→ **Recorded data**:
.....
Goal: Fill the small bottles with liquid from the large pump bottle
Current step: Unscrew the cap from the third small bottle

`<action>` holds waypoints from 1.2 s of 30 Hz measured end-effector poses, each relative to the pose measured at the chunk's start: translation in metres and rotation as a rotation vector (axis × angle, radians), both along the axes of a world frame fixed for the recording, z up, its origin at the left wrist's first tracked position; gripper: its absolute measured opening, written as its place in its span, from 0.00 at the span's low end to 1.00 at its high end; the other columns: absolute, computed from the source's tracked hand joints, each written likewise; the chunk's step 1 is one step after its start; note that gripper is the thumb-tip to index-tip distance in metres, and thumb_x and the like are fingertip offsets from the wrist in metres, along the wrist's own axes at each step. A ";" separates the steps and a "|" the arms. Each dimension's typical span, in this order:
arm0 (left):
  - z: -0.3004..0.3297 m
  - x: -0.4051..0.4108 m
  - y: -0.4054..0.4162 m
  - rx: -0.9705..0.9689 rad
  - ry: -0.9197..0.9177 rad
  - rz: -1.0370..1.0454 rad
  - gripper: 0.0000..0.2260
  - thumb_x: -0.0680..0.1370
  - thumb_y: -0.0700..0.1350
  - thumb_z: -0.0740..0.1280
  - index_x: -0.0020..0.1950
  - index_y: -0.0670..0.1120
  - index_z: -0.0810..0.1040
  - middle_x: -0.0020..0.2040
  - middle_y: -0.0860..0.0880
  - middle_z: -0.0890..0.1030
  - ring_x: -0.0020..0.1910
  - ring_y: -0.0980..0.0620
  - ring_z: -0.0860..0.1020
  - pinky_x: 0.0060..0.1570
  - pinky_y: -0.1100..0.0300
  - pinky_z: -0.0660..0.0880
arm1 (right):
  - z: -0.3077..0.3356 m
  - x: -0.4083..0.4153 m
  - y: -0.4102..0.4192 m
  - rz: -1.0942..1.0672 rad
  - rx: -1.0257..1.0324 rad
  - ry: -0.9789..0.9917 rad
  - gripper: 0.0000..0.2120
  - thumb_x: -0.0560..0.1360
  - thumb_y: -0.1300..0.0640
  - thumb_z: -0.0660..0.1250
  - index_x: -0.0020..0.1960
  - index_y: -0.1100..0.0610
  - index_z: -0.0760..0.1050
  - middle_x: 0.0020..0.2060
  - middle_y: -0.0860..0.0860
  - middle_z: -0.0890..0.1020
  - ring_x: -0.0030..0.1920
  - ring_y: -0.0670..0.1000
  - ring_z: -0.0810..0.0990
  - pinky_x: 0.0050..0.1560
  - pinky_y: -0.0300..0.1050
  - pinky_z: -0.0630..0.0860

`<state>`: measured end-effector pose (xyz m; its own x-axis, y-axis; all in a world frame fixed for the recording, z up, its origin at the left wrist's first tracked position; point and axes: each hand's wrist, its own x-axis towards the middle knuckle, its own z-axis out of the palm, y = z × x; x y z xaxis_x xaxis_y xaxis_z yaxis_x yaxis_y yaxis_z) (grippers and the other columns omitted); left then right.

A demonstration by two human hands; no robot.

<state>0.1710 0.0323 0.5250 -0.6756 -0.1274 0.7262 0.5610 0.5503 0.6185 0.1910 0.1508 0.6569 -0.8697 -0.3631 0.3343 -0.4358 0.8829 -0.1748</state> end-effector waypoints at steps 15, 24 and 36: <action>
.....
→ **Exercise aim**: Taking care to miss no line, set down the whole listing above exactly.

→ **Response area**:
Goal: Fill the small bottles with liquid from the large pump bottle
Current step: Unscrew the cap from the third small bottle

`<action>` holds waypoints from 1.2 s of 30 Hz measured end-effector poses, each relative to the pose measured at the chunk's start: translation in metres and rotation as a rotation vector (axis × angle, radians), both along the axes of a world frame fixed for the recording, z up, its origin at the left wrist's first tracked position; gripper: its absolute measured opening, written as its place in its span, from 0.00 at the span's low end to 1.00 at its high end; the other columns: absolute, computed from the source's tracked hand joints, each written likewise; the chunk's step 1 is one step after its start; note that gripper is the thumb-tip to index-tip distance in metres, and thumb_x and the like are fingertip offsets from the wrist in metres, along the wrist's own axes at each step. A ";" separates the steps and a "|" the arms. Each dimension's typical span, in this order:
arm0 (left):
  - z: -0.3004..0.3297 m
  - x: -0.4051..0.4108 m
  - y: -0.4054..0.4162 m
  - rx: -0.9705..0.9689 rad
  - ry: -0.9197..0.9177 rad
  - rz: -1.0370..1.0454 rad
  - gripper: 0.0000..0.2260
  - thumb_x: -0.0680..0.1370
  - thumb_y: -0.0700..0.1350
  - thumb_z: -0.0740..0.1280
  - index_x: -0.0020..0.1950
  - index_y: -0.0670..0.1120
  - index_z: -0.0810..0.1040
  - middle_x: -0.0020..0.2040
  - middle_y: -0.0860..0.0880
  - middle_z: -0.0890..0.1030
  - ring_x: -0.0020..0.1910
  - ring_y: -0.0980..0.0620
  - ring_z: -0.0860..0.1020
  - pinky_x: 0.0060..0.1570
  - pinky_y: -0.1100..0.0300
  - pinky_z: -0.0660..0.0880
arm1 (right):
  - z: -0.3077..0.3356 m
  - x: -0.4083..0.4153 m
  - y: -0.4102..0.4192 m
  - rz: -1.0942..1.0672 rad
  - rx: -1.0257..1.0324 rad
  - ry: -0.9789..0.9917 rad
  - gripper: 0.0000..0.2120
  - thumb_x: -0.0560..0.1360
  - thumb_y: -0.1300..0.0640
  - thumb_z: -0.0660..0.1250
  - index_x: -0.0020..0.1960
  - index_y: -0.1100..0.0610
  - index_z: -0.0760..0.1050
  - middle_x: 0.0020..0.2060
  - middle_y: -0.0860..0.0860
  - middle_z: -0.0890..0.1020
  - ring_x: -0.0030..0.1920
  - ring_y: -0.0670..0.1000
  - ring_z: -0.0810..0.0990
  - pinky_x: 0.0050..0.1560
  - pinky_y: -0.0300..0.1050
  - pinky_z: -0.0630..0.0860

`<state>`: measured end-effector pose (xyz m; its own x-axis, y-axis; all in a world frame fixed for the recording, z up, its origin at the left wrist's first tracked position; point and axes: each hand's wrist, its own x-axis towards the middle knuckle, its own z-axis out of the palm, y = z × x; x y z xaxis_x xaxis_y xaxis_z yaxis_x yaxis_y yaxis_z) (grippers and the other columns omitted); left then right.

A demonstration by two human hands; no robot.

<state>0.1710 0.0323 0.5250 -0.6756 -0.1274 0.7262 0.5610 0.5503 0.6185 0.1910 0.1508 0.6569 -0.8697 -0.3631 0.3343 -0.4358 0.8829 -0.1748</state> end-effector waypoints at steps 15, 24 and 36: <action>

There is no more to the output, and the exercise is done.